Task
Restate exactly, please, each line of the listing from the one with "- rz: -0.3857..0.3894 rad" to the last, including both.
==========
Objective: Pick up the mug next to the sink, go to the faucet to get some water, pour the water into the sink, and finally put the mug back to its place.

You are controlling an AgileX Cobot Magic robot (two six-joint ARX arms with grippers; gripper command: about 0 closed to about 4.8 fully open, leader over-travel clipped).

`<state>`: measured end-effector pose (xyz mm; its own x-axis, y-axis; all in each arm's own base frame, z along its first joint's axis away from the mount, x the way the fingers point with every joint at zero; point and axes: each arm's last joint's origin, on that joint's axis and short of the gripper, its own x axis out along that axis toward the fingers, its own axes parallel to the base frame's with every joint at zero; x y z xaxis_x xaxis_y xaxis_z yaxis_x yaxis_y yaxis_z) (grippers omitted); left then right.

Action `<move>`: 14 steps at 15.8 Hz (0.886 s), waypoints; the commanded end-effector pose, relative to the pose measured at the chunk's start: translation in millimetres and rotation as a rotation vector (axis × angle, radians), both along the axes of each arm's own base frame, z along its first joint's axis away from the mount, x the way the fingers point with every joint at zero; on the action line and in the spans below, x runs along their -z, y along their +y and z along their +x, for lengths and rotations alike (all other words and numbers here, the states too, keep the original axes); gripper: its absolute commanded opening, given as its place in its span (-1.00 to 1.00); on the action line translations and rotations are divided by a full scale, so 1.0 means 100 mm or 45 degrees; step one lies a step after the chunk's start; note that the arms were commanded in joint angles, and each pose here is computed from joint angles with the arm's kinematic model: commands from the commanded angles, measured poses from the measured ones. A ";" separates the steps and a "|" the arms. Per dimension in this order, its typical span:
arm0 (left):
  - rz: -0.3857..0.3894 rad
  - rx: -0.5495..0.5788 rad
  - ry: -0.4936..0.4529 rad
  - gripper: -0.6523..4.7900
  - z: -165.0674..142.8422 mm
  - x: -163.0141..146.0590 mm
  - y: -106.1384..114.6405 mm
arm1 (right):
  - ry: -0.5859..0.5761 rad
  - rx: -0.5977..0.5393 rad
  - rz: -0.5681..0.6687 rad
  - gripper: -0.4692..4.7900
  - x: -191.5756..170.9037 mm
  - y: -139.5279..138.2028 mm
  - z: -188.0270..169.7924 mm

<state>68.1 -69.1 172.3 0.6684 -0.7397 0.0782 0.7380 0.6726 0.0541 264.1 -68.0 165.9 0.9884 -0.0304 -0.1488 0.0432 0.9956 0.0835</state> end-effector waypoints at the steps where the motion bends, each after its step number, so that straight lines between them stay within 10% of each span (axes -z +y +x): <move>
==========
Answer section
  - rz: -0.3857..0.3894 rad
  - rx: -0.5495..0.5788 rad
  - ry: -0.4936..0.4529 rad
  - gripper: -0.6523..4.7900
  - z: -165.0674..142.8422 mm
  - x: -163.0141..146.0590 mm
  - y: -106.1384..114.6405 mm
arm1 (right):
  - ry: -0.5859..0.5761 rad
  - rx: -0.5977..0.5393 rad
  - rz: -0.5681..0.6687 rad
  - gripper: -0.4692..4.7900
  - x: -191.5756..170.9037 mm
  - y: -139.5279..138.2028 mm
  - z: -188.0270..169.7924 mm

<state>68.1 -69.1 172.3 0.6684 -0.7397 0.0782 0.7380 0.6726 0.0541 264.1 -68.0 165.9 0.9884 -0.0304 -0.1488 0.0432 0.9956 0.0835</state> end-effector waypoints at the steps where the motion bends, each after its step number, so that straight lines between them stay within 10% of each span (axes -z +y +x): <move>

Fully answered, the exercise is complete.